The Business, Entrepreneurship & Tax Law Review


Luke J. Doherty


Corporate reorganization, also known as Chapter 11 of the Bankruptcy Code (“the Code”), operates under the premise that, in certain circumstances, an insolvent business entity is better equipped to repay its debts if kept “alive” rather than “dead.” In such a case, the entity maintains operations but reorganizes its assets as a means to repay creditors. Today, however, this needed tool has provided some of the country’s largest economic players with a sort of liability shield, allowing them to avoid substantial legal accountability, particularly in tort.

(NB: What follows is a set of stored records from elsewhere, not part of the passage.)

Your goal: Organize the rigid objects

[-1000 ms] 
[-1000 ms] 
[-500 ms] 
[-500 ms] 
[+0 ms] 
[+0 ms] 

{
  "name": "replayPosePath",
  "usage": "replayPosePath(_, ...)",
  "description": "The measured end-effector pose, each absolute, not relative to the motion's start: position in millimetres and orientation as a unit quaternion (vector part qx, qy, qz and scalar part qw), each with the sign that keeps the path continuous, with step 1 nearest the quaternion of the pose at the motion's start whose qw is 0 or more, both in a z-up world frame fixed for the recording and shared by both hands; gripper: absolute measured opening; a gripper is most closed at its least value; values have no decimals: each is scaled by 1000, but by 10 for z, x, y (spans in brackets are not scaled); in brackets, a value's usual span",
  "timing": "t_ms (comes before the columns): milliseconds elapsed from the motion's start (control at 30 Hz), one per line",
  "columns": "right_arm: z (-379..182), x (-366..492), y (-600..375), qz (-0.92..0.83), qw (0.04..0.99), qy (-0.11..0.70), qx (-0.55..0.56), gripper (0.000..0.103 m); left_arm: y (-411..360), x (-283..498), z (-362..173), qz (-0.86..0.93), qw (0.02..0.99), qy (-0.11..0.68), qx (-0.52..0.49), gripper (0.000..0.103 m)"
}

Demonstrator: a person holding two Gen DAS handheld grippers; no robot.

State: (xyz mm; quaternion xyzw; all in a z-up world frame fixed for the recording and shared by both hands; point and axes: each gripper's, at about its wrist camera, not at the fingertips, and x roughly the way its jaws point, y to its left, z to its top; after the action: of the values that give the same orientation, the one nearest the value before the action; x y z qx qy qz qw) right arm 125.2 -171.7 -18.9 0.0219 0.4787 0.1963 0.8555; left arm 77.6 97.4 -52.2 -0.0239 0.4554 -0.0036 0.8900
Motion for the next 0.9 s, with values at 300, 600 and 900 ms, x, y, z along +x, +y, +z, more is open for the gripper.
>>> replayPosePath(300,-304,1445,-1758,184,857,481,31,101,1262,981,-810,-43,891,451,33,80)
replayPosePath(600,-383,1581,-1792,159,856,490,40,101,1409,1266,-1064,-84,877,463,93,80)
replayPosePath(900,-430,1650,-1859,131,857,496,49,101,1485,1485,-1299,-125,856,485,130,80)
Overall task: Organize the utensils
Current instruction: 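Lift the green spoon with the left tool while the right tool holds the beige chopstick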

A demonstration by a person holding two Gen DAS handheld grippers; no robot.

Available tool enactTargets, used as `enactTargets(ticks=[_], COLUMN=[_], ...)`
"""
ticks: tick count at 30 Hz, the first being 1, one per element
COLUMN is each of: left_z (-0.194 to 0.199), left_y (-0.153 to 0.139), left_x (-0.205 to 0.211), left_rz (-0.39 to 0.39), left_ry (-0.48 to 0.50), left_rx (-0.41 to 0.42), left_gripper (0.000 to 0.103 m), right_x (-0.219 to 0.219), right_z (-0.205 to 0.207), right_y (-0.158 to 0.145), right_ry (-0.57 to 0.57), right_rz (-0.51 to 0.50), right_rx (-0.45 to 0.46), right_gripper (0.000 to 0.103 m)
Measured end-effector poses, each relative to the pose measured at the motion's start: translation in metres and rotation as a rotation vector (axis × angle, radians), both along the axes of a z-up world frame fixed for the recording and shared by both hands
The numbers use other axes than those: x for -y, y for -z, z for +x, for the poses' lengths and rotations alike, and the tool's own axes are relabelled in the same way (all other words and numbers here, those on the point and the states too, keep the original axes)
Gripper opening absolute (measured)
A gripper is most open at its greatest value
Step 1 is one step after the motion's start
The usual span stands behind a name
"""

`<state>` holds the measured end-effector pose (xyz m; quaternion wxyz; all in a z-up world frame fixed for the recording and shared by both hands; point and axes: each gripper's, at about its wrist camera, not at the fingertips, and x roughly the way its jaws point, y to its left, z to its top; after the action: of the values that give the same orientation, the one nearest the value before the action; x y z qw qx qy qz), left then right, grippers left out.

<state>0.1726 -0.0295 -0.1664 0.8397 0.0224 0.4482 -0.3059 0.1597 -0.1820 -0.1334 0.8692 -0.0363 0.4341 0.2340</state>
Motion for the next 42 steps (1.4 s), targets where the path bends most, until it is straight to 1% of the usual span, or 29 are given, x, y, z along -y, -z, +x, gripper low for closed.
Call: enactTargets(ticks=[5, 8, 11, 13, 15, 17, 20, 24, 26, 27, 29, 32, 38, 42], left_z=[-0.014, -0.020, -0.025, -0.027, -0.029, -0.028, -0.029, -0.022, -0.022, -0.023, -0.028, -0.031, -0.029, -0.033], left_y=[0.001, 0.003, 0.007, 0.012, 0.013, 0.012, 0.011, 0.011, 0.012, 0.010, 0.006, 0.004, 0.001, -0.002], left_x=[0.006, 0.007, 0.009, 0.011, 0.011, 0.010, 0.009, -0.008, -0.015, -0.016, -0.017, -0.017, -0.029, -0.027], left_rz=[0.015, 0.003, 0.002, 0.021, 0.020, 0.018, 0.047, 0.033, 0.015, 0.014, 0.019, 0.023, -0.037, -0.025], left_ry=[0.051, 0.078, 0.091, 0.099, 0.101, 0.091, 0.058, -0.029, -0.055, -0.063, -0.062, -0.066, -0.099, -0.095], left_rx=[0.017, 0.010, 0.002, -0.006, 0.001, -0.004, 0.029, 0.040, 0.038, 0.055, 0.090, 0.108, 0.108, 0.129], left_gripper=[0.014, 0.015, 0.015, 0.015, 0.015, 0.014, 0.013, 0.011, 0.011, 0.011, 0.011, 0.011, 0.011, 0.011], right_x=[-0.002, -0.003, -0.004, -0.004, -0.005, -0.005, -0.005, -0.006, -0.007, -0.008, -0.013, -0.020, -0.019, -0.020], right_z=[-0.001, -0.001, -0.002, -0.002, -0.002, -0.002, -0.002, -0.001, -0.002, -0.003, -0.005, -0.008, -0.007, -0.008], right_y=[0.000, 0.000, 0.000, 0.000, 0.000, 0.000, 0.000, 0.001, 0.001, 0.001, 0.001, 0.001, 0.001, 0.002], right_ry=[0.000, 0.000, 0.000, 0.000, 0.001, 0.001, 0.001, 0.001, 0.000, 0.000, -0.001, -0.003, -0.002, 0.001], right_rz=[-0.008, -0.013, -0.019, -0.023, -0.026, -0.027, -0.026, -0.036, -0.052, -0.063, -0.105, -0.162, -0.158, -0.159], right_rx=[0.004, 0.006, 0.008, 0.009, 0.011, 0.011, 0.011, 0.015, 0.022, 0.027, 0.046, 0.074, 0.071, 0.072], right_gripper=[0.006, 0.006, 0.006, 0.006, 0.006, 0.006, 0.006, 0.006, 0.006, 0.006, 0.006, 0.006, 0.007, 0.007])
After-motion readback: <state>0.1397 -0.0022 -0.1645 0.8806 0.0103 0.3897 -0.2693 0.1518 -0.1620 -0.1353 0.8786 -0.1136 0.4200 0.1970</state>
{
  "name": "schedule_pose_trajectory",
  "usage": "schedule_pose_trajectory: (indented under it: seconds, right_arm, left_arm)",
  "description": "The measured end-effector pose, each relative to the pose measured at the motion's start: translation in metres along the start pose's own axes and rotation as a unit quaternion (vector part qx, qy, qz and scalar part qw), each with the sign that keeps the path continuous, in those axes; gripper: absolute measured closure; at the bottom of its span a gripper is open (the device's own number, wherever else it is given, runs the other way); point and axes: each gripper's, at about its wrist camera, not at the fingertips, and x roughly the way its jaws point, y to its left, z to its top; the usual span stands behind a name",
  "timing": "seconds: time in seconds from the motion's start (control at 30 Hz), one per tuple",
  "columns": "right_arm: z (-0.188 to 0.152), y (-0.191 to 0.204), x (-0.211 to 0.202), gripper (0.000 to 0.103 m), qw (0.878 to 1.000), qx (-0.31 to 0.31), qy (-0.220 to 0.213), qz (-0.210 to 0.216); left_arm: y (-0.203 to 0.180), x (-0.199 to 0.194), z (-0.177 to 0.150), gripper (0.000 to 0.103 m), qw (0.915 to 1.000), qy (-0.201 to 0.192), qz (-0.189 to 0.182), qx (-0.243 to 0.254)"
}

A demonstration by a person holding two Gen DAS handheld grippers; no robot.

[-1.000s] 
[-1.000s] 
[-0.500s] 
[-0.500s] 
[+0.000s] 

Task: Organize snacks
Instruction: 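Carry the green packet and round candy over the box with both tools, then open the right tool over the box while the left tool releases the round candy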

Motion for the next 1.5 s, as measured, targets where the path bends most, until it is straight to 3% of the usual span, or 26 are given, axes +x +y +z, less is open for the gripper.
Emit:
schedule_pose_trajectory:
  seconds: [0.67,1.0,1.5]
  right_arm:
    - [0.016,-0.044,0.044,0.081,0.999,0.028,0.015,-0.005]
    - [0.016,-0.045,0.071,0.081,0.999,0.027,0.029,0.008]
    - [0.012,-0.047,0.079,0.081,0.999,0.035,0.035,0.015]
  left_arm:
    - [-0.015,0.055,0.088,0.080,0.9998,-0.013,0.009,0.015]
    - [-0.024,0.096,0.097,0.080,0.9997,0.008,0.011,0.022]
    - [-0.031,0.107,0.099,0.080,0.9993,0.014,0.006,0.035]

Non-debtor release forms, which shield corporate officers from corporate conduct, courts’ liberal use of the automatic stay, and the “Texas Two-Step,” which effectively permits a company to reorganize under the laws of a different state, have incentivized companies to file for Chapter 11 in the hopes of evading liability. In addition, due to the lack of any real “good faith” or “insolvency” requirement in the Code, financially solvent corporations have been able to file for bankruptcy to temporarily, or permanently, suspend individual lawsuits and state regulation. This is not to say the tenets of corporate reorganization rested upon need be abandoned, the case is quite the opposite, but legislative reform is necessary to prevent the weaponization of the Code. The Chapter 11 shield may only be used by a few, but its impact remains significant.